Sample Technical Interview Agendas
60 minutes 0-5 Agenda & Introductions 6-16 Experience review and resume questions 17-45 Technical question(s) 46-54 Candidate questions 55-60 Buffer, Sell Time, Farewells & Next Steps
45 minutes 0-4 Agenda & Introductions 5-10 Experience review and resume questions 11-39 Technical question 40-44 Candidate questions 45 Farewells & Next Steps
30 minutes 0-2 Agenda & Introductions 3-19 Technical question* 20-25 Resume questions (your buffer time is here) 26-29 Candidate questions 30 Farewell and next steps
* 17 minutes isn’t long at all for a technical question. I recommend reviewing already completed questions given as a prescreen in this context, but that’s a topic for another day.
Communicating the agenda without cornering yourself
In the sample agendas above, you’ll find minute by minute suggestions. In my experience, being explicit about these timings corners you into keeping to them and might have the candidate watching the clock (that’s your job). Let’s take a prose stab at an opening for our 60 minute interview.
Hi candidate, I’m Dan, thanks for taking the time to meet with me today. We have 60 minutes together and I want us to get the most out of it, so let me tell you how I’d like to structure the interview and we can go from there.
First, I want to spend a few minutes on some deeper introductions so we can get to know each-other a little better. Next, we’ll take about 10 minutes to talk about your experience and some of the projects you’ve worked on.
From there, we’ll spend most of our time working through some technical questions together.
I’ll make sure we save 5 or 10 minutes at the end for you to ask me some questions, but feel free to interject if they feel relevant to what we’re talking about.
As you can see we have a lot to cover, so if I cut you off or move on before we’ve finished something, it just means I have enough to go on and doesn’t mean you’re doing poorly.

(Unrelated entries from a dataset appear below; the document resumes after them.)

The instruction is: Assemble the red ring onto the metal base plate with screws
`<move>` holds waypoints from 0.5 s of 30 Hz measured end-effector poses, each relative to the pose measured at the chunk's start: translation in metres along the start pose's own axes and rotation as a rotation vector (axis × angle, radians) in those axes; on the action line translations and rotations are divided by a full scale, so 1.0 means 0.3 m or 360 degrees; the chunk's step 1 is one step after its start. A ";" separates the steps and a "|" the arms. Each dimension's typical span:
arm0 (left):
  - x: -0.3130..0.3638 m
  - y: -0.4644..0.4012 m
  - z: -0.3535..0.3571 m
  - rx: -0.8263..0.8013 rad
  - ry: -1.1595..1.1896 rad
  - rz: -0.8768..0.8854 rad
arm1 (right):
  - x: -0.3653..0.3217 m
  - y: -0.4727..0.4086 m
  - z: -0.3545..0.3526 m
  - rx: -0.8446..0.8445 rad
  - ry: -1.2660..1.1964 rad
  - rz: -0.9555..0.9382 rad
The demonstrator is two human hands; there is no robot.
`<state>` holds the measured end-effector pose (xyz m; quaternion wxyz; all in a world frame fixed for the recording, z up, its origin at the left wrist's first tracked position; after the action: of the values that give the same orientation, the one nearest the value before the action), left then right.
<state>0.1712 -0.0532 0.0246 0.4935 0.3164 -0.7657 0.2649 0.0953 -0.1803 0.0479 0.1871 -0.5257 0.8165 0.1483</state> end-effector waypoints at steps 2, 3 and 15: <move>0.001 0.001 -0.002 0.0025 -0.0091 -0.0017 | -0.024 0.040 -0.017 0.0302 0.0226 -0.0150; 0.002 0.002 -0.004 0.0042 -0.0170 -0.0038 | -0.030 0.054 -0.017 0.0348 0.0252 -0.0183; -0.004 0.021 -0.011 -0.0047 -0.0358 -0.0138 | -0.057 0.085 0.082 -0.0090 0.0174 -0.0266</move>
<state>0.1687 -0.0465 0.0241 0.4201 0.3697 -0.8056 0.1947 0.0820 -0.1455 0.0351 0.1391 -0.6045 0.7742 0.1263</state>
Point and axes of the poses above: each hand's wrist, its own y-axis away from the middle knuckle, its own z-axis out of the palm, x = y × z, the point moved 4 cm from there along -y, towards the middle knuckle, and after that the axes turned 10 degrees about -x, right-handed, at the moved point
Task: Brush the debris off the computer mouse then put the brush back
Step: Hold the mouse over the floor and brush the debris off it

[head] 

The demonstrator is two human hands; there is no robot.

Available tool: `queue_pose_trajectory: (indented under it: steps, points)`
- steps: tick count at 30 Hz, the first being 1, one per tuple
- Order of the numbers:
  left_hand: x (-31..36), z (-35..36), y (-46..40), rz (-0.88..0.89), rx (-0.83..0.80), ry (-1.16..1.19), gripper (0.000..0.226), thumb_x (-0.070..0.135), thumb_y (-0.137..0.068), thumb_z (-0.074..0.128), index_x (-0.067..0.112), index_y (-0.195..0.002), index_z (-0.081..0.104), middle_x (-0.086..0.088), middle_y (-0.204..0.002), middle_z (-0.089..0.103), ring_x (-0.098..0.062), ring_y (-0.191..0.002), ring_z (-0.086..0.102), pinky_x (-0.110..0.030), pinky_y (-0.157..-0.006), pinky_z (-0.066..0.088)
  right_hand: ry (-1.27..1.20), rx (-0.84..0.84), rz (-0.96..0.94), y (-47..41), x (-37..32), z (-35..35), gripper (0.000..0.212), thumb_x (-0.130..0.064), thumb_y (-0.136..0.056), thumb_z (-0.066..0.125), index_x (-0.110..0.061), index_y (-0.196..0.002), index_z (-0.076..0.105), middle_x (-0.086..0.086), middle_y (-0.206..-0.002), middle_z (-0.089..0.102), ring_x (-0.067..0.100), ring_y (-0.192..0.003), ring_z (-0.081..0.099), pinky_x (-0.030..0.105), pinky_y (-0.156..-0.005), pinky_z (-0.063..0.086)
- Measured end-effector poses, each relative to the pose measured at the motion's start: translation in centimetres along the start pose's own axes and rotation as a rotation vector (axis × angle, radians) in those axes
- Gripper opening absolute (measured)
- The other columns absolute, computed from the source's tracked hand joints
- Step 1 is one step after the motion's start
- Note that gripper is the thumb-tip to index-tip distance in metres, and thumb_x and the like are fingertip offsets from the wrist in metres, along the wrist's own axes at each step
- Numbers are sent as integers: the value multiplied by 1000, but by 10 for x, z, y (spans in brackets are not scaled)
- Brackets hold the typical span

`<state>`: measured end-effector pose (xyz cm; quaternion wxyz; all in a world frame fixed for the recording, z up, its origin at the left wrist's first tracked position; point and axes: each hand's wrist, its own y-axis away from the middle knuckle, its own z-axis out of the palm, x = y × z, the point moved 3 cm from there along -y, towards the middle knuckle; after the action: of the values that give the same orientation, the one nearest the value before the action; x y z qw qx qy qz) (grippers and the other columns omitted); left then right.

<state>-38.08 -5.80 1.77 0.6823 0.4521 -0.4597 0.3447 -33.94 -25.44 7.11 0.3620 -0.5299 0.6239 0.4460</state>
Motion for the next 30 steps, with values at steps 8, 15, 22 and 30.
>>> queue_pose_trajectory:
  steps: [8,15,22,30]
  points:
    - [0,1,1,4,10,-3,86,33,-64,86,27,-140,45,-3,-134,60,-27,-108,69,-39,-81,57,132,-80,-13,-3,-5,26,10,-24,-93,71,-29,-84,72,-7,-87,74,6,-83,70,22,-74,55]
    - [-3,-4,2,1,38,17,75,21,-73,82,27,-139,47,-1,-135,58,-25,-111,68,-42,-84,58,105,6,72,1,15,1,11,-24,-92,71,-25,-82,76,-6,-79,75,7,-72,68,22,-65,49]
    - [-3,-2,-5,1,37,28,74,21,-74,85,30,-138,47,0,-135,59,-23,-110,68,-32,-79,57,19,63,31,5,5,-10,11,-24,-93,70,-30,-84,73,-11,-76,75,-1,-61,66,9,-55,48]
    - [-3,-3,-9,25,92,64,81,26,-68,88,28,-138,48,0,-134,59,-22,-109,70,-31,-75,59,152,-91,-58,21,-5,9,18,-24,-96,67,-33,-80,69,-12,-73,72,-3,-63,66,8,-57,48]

Sound good? Let’s get started…
Offering ranges and vague timelines accomplishes the goal of setting expectations without cornering you. During the interview, you have the ability to flex a few minutes in either direction to continue a promising line of thought or to move past a topic you’ve already gained enough information on.
An agenda for this newsletter
I would be remiss not to follow my own advice. To set some clear expectations (and to hold myself to account), here are some of the upcoming topics you can look forward to in future posts.
Nailing your introduction
Choosing a technical question
Establishing a hiring bar
First rounds, the appetizer platter of interviews
Looking for strengths
Turning a bad interview into a good experience
Following up post offer
What can we learn about hiring from Donald Rumsfeld?
Calibrating your interview funnel
Building an interview panel
What does your job description say about your company culture?
Tools for remote interviews
Code review interviews for all experience levels
What you can learn at lunch
Using show and tell to signal opportunities
Prescreens that don’t waste anyone’s time
What we do in the shadows
Subscribe and leave a comment below to tell me which topics you’re most interested in reading about. If you know someone who’d like this newsletter, I’d be honored if you tell your friends!
Great work Dan well done
Dan, thank you for this.
Having a set schedule with time windows for each section makes a lot of sense. I like the idea of starting the interview with setting an agenda with the candidate, but should you share the timeline (even the vague timeline) of each part of the agenda beforehand? It sounds like you don't want to have the candidate watching the clock nor corner yourself into these timeframes. In your experience, how does the interview change if you do not share the timeline with the candidate?
One more quick question; if within the first few minutes it is clear that the candidate is not the right fit for the job, do you continue to with the prepared agenda to keep things proper, or can you shorten the process knowing it is likely wasting everyone's time?